The toluene layer is separated, dried, and the solvent is distilled off.

Isopropyl alcohol is added to the residue, cooled, and the precipitated crystals are collected by filtration. By washing the crystals with isopropyl alcohol and drying them under reduced pressure, (2R,3S) -3
85 g of -(4-methoxyphenyl)glycidic acid methyl ester are obtained.

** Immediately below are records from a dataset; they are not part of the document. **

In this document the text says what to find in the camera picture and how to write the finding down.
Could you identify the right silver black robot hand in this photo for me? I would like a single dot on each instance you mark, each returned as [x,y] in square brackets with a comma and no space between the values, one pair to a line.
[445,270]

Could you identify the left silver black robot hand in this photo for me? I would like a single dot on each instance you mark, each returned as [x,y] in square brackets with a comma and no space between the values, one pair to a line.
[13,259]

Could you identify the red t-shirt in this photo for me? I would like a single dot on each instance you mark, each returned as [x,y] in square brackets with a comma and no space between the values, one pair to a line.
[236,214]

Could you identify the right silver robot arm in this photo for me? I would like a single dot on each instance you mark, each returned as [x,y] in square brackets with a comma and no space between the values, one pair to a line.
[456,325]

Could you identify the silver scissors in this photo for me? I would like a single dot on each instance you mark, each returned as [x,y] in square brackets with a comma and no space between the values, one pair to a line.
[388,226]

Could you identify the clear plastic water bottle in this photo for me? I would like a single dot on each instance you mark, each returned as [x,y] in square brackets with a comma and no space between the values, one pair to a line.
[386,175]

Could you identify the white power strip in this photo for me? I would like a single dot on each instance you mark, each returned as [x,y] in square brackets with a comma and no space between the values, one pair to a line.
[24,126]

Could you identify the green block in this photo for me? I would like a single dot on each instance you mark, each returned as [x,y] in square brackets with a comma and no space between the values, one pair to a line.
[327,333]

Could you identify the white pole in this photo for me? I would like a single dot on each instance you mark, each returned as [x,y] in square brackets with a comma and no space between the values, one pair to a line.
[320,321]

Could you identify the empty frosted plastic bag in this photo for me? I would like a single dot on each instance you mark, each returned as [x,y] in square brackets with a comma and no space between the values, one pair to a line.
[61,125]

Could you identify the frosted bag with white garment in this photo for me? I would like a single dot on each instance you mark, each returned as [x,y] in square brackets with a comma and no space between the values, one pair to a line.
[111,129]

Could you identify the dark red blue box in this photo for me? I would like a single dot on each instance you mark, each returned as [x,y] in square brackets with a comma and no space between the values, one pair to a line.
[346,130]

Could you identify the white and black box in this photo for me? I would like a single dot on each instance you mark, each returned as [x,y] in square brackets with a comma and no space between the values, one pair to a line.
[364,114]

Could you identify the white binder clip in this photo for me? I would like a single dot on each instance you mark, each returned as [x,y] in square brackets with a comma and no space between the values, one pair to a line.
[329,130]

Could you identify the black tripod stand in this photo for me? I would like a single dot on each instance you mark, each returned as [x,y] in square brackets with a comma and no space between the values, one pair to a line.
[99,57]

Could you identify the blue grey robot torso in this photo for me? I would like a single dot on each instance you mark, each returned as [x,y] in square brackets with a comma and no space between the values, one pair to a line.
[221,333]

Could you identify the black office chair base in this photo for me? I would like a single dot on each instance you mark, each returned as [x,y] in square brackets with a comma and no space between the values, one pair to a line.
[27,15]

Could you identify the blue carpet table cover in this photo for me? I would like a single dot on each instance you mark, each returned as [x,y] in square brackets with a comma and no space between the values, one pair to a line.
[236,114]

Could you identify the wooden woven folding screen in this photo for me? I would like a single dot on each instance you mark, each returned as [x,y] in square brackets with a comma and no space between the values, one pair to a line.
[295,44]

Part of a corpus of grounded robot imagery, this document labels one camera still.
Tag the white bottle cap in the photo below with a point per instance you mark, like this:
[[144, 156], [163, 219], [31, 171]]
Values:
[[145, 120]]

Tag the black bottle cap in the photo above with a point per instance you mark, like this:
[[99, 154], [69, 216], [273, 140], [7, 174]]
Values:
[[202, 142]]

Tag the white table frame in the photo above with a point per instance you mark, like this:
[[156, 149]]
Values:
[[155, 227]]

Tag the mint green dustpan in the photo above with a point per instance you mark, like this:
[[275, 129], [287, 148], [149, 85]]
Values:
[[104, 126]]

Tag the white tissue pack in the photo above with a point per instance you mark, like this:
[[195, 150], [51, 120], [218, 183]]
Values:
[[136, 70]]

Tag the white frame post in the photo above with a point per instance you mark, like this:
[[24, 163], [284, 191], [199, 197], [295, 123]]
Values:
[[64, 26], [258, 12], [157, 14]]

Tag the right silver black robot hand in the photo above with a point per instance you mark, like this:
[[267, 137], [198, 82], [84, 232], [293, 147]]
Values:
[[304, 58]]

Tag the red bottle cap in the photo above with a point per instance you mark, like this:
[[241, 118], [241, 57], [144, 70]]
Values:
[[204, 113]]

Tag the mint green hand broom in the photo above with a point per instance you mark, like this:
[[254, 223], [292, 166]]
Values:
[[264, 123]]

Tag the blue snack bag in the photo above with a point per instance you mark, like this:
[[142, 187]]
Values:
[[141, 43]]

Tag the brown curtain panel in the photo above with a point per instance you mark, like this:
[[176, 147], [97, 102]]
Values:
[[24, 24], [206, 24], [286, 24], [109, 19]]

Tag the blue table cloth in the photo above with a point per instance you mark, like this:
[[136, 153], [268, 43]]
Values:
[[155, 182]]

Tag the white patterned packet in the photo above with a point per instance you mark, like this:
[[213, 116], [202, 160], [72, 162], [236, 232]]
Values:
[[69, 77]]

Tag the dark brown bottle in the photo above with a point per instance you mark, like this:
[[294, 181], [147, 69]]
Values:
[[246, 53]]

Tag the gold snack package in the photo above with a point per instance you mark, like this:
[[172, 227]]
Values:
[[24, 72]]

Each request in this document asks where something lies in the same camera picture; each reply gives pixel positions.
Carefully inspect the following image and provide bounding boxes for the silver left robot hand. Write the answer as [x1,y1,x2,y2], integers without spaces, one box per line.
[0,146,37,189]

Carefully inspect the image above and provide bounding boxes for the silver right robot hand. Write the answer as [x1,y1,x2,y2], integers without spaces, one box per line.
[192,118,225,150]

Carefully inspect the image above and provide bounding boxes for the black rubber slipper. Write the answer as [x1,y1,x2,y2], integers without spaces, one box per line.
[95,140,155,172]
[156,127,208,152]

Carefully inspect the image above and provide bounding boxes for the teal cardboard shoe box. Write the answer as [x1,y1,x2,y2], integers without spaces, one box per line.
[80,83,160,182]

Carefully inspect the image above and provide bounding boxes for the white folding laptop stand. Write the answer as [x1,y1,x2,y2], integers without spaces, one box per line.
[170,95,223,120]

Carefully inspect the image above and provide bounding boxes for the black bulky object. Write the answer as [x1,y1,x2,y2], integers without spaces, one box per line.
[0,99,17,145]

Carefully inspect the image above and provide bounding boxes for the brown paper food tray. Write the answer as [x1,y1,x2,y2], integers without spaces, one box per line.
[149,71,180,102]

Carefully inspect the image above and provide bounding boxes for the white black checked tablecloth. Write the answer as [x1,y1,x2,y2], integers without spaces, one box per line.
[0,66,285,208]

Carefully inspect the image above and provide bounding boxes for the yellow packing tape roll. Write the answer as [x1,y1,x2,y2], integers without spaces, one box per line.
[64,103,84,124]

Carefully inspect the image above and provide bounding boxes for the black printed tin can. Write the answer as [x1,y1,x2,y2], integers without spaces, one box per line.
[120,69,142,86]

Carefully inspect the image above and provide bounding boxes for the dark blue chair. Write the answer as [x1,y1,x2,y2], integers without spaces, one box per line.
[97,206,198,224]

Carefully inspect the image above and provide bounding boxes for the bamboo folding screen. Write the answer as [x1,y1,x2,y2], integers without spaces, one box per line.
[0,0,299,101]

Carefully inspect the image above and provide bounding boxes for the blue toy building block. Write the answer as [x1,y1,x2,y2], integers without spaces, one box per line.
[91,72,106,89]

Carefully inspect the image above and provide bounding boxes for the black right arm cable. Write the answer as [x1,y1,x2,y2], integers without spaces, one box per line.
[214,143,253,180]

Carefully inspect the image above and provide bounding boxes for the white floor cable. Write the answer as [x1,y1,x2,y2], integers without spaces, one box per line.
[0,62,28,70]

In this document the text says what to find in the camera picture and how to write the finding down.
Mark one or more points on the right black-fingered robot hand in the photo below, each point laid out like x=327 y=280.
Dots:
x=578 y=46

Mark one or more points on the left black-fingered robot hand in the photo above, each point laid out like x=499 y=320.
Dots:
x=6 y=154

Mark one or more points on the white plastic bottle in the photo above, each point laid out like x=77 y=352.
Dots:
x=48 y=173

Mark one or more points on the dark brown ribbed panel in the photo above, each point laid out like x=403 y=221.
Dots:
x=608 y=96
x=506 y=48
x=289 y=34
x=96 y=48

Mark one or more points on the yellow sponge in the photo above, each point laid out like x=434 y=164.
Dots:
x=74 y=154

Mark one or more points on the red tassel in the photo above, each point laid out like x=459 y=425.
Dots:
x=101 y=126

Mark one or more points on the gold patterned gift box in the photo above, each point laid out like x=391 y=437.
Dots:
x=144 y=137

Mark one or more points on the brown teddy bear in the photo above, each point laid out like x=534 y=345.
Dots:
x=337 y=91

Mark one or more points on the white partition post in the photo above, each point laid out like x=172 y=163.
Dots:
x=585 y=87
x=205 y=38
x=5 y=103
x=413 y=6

Yield from (2R,3S) body in raw material racemic body: 82%
M, P,: 8B, 0 ~ 89.5 °C [α
)" Knee 208° (C-0,2, methanol) Purity 100% For comparison, when the enzyme reaction finished solution was treated in the same manner as above without adding sodium bisulfite, (2R
, 3S) -3-(4-methoxyphenyl)glycidic acid methyl ester was obtained in an amount of 66 g.

Claims (5)

[Claims] (1) Enzyme reaction product obtained by hydrolyzing one of the optically active forms by allowing an asymmetric hydrolase to act on racemic 3-phenylglycidic acid ester, which may have a substituent on the phenyl group. , using a two-phase mixed solvent system of a water-immiscible organic solvent and water in the coexistence of a bisulfite ion donor to separate into two phases, and collect the other undecomposed optically active substance from the organic solvent phase. A method for isolating an optically active 3-phenylglycidic acid ester compound, characterized by: (2) A racemic 3-phenylglycidic acid ester, which may have a substituent on the phenyl ring, is treated with an asymmetric hydrolase in a two-phase mixed solvent of a water-immiscible organic solvent and water. It is characterized by hydrolyzing one optically active substance, separating an organic solvent phase and an aqueous phase in the coexistence of a hydrogen sulfite ion donor, and then collecting the other undecomposed optically active substance from the organic solvent phase. A method for isolating an optically active 3-phenylglycidic acid ester compound. (3) The isolation method according to claim 1 or 2, wherein the enzyme is lipase. (4) The undecomposed optically active substance to be collected is (2R,3S)-
4. The isolation method according to claim 1, 2 or 3, wherein the 3-(4-methoxyphenyl)glycidic acid lower alkyl ester is used. (5) The isolation method according to claim 1, 2, 3 or 4, wherein the hydrogen sulfite ion donor is an alkali metal hydrogen sulfite.